▶ Work to be completed: Which lines in the data below contain the word "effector"? Return each of them.

▶ Information shown:
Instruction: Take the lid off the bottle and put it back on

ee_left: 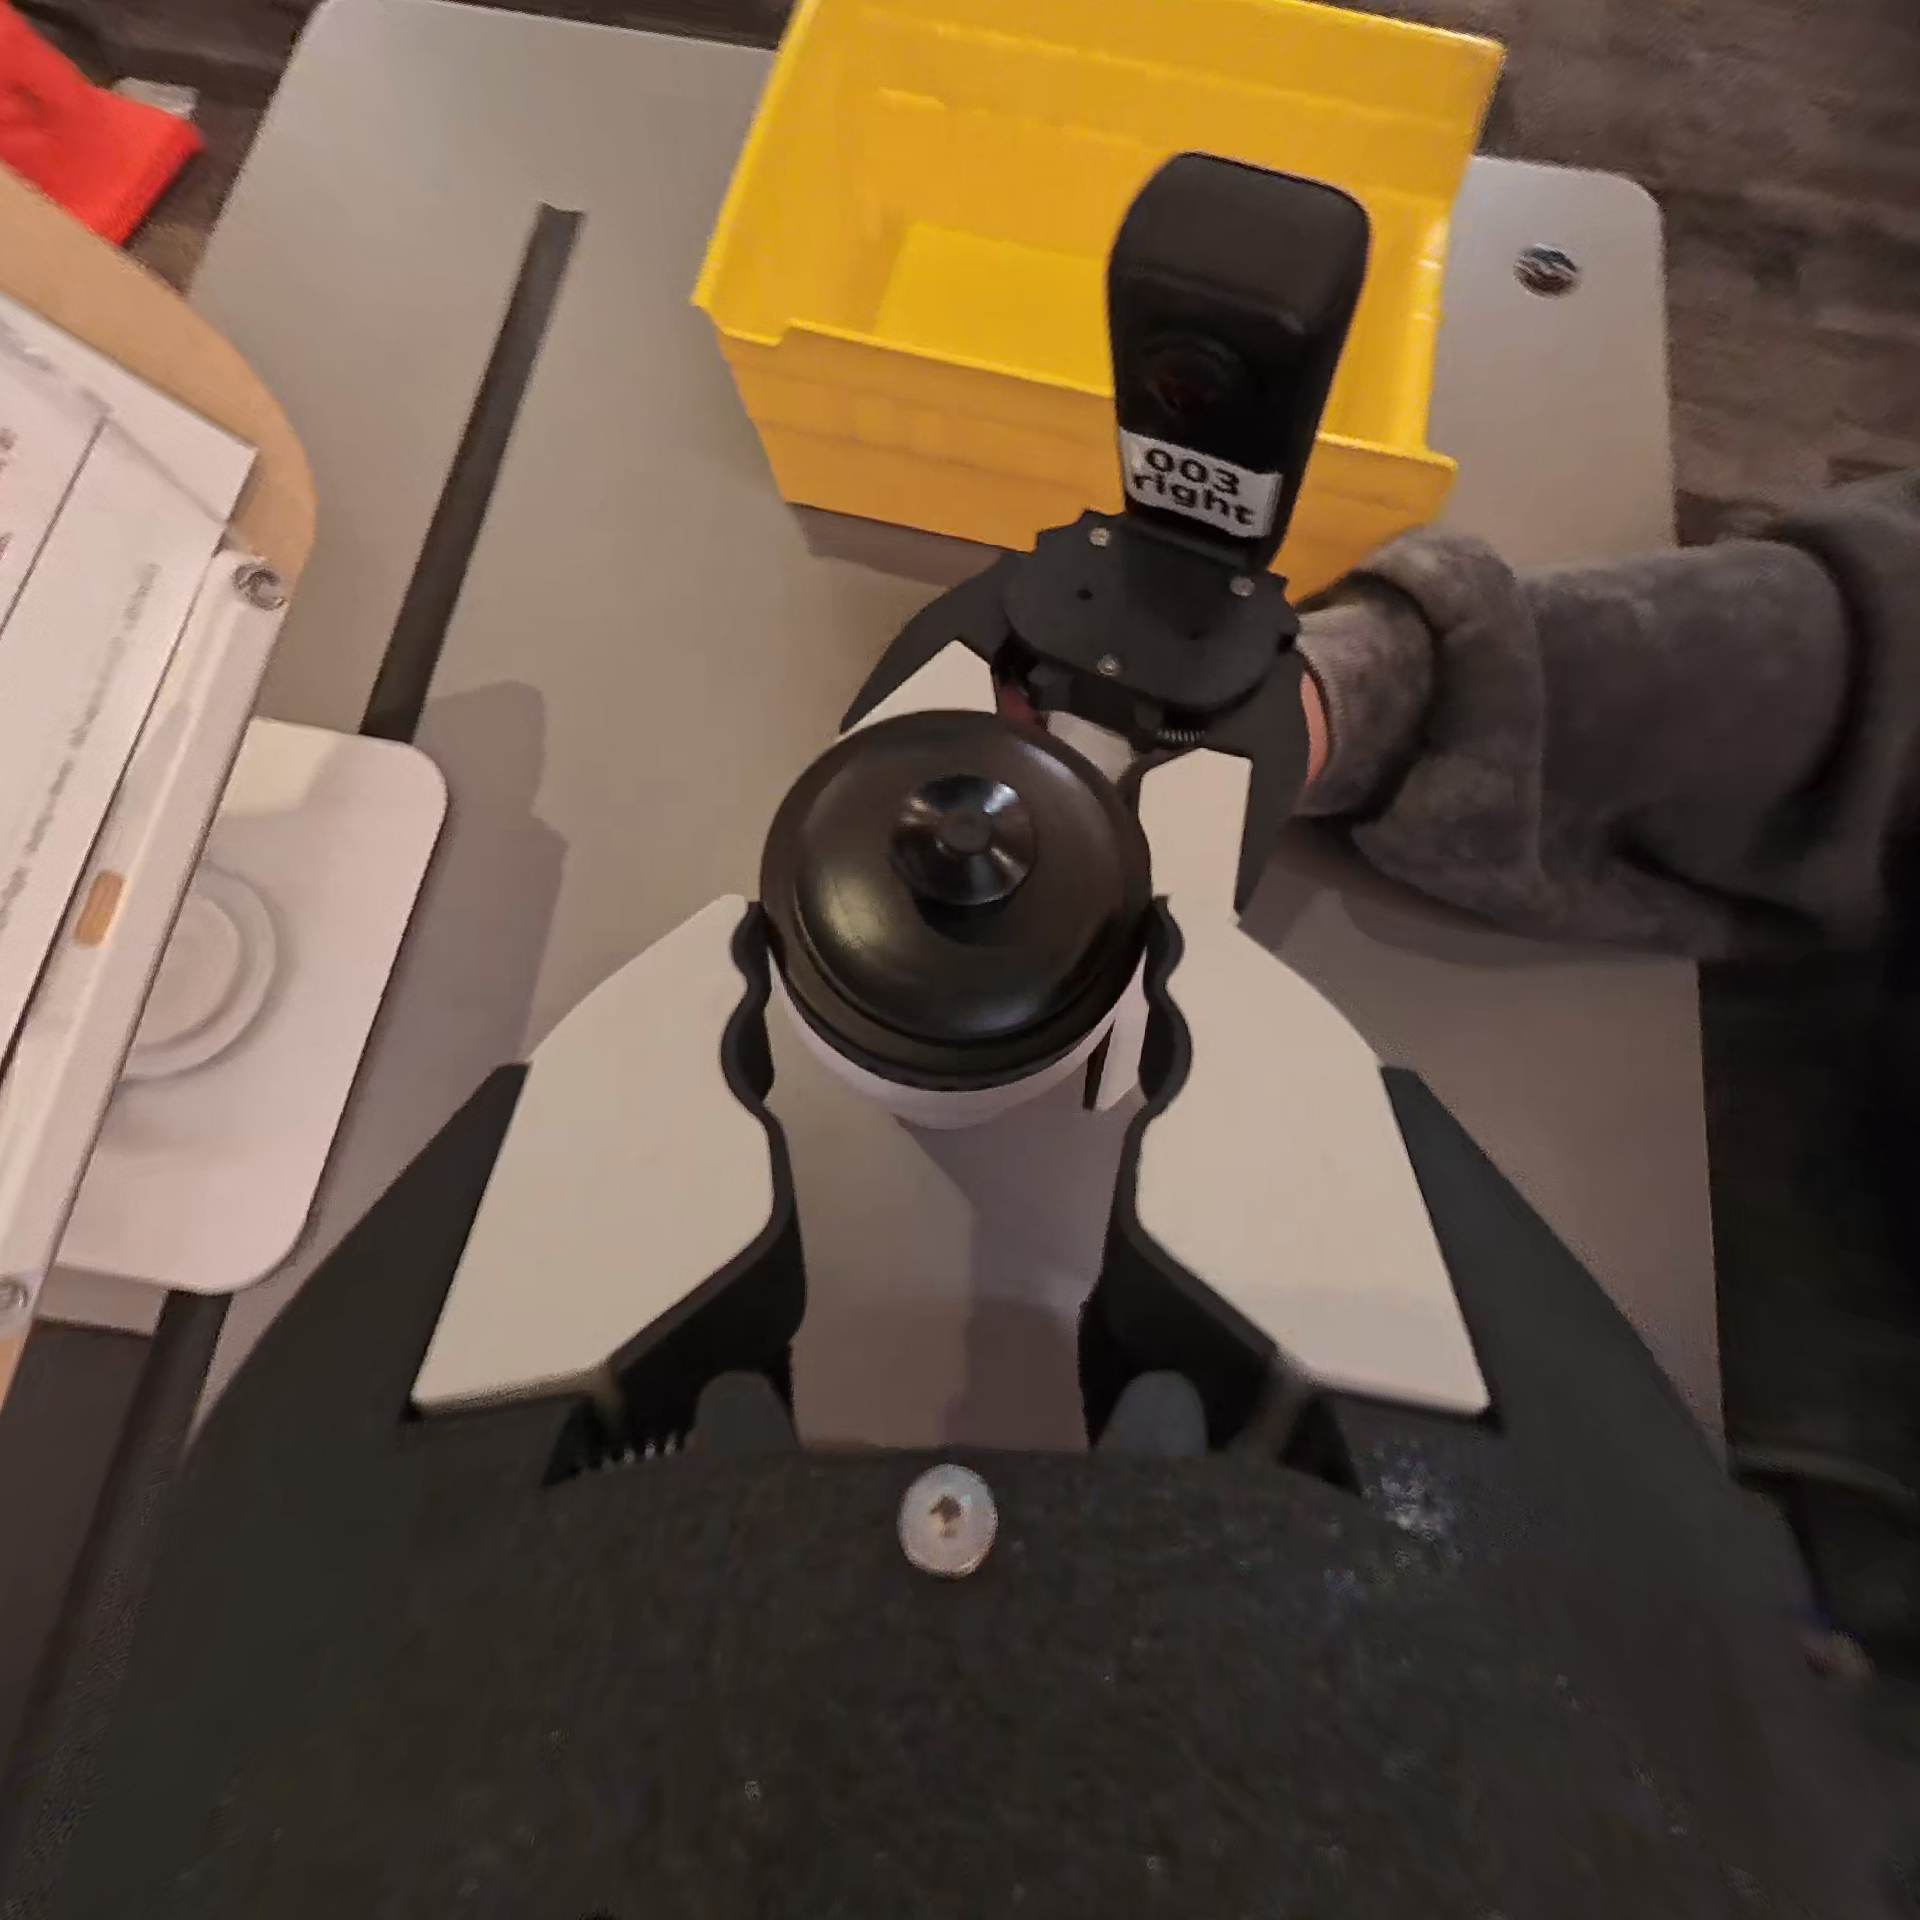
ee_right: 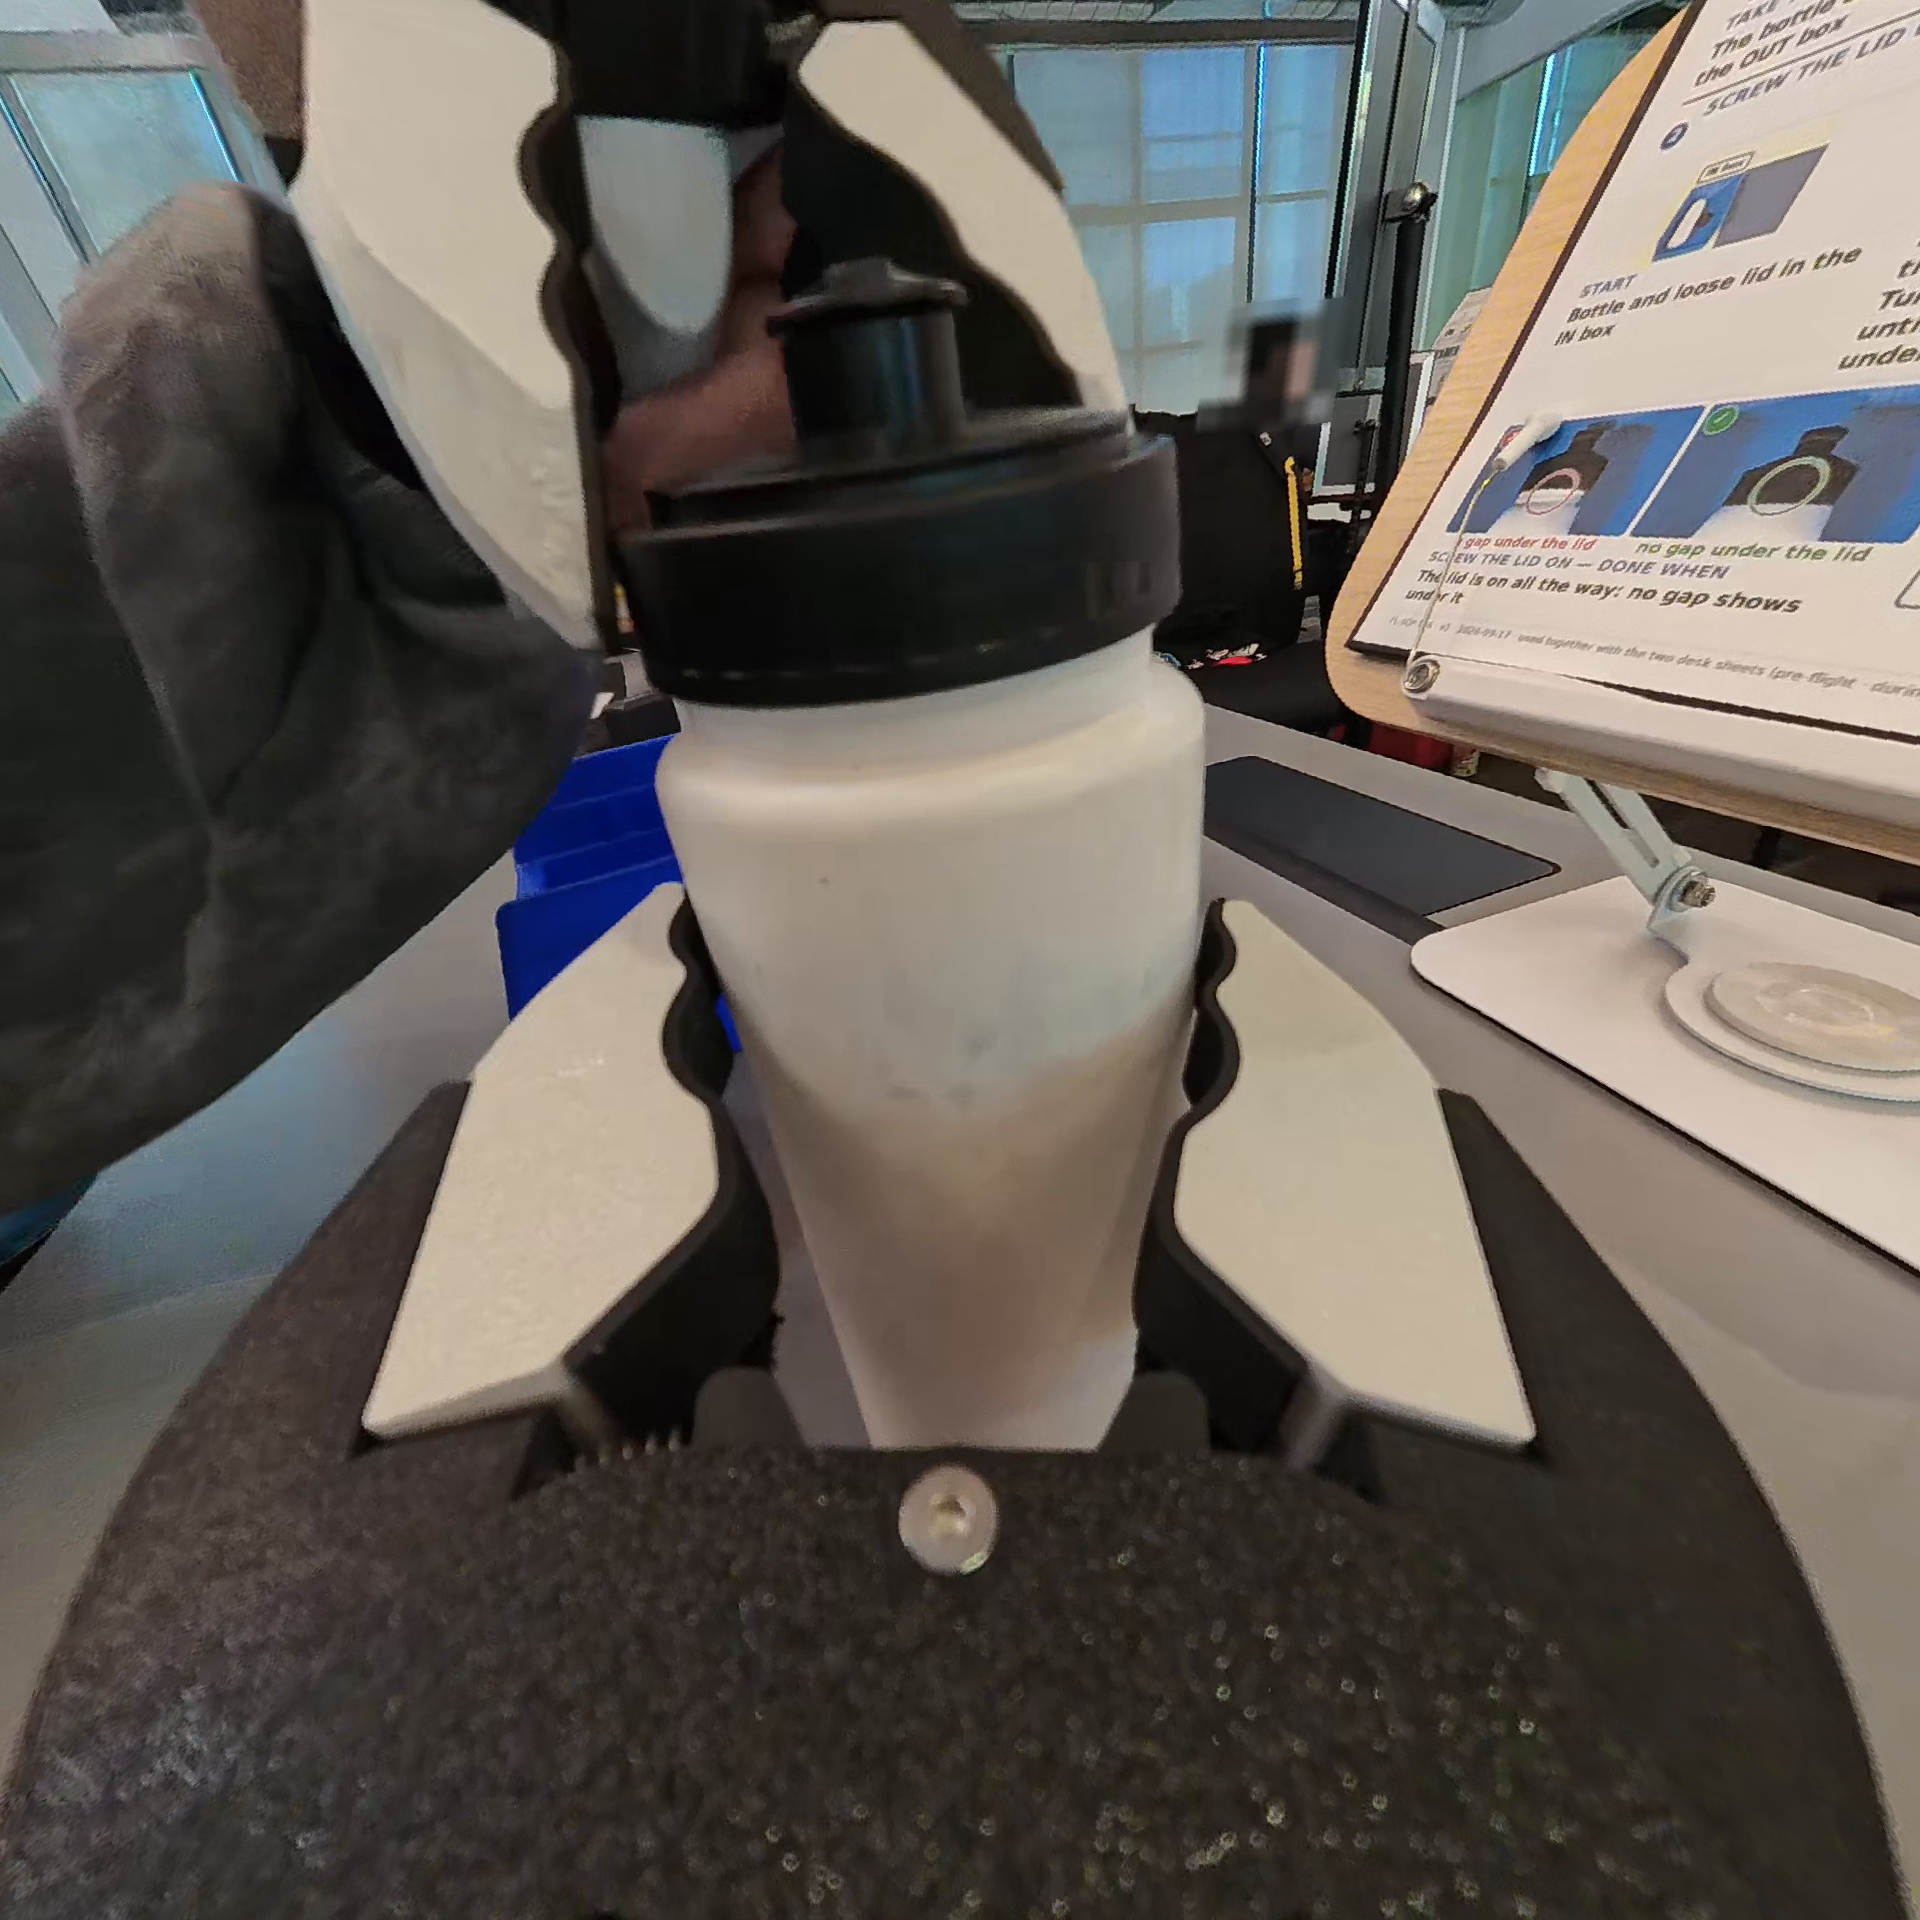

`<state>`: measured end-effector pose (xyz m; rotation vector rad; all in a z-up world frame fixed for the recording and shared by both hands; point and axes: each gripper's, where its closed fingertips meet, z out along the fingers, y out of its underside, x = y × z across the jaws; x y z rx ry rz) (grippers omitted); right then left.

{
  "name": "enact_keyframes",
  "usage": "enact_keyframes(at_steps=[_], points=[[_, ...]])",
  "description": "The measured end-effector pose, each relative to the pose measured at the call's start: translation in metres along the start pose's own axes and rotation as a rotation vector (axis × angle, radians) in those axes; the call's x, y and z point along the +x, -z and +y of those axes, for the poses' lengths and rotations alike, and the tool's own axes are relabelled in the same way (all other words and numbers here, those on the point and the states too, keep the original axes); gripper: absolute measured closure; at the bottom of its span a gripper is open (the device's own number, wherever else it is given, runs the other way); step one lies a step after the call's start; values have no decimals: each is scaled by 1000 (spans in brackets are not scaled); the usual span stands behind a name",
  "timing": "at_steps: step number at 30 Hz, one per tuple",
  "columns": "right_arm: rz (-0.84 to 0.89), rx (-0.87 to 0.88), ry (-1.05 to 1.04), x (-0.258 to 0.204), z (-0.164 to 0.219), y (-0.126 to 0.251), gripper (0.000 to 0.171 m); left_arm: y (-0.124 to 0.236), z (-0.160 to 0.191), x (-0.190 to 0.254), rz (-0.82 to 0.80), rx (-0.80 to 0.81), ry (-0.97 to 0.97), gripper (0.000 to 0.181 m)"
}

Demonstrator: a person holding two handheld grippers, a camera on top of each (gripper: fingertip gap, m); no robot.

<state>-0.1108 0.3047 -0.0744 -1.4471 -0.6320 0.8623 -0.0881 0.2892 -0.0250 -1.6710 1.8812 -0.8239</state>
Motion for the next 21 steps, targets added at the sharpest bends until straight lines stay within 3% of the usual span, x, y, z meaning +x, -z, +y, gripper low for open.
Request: enact_keyframes(at_steps=[5,9,12,16,21], points=[[-8,-1,-2,0,0,0,84,0,-1,1,84,1,-66,113],[-10,-1,-1,0,0,0,84,-2,-6,2,26,139,18,102],[-9,-3,0,0,0,0,84,-4,-11,-3,-172,318,121,81],[-5,-3,-2,0,0,-1,84,1,-5,-9,-516,507,269,85],[-1,0,-4,0,0,-2,84,0,-4,-10,-752,566,325,91]])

▶ Result of the task:
`<state>`: measured end-effector pose (xyz m; rotation vector rad; all in a z-up world frame fixed for the recording and shared by both hands; point and axes: each gripper's, where its closed fingertips meet, z out along the fingers, y out of its underside, x = y × z across the jaws; x y z rx ry rz) (grippers omitted); right then left.
  "description": "The measured end-effector pose, each relative to the pose measured at the call's start: translation in metres along the start pose's own axes and rotation as a rotation vector (axis × angle, radians) in those axes; the call's x, y and z point along the +x, -z and +y of those axes, for the poses' lengths and rotations alike, and the tool's own axes are relabelled in the same way (all other words and numbers here, those on the point and the states too, keep the original axes); gripper: absolute measured closure; at the bottom of its span a gripper is open (the device's own number, wherever else it is given, runs the other way); step one lies a step after the call's start; values have no decimals: each is scaled by 1000 (spans in brackets are not scaled); the usual span stands behind a name",

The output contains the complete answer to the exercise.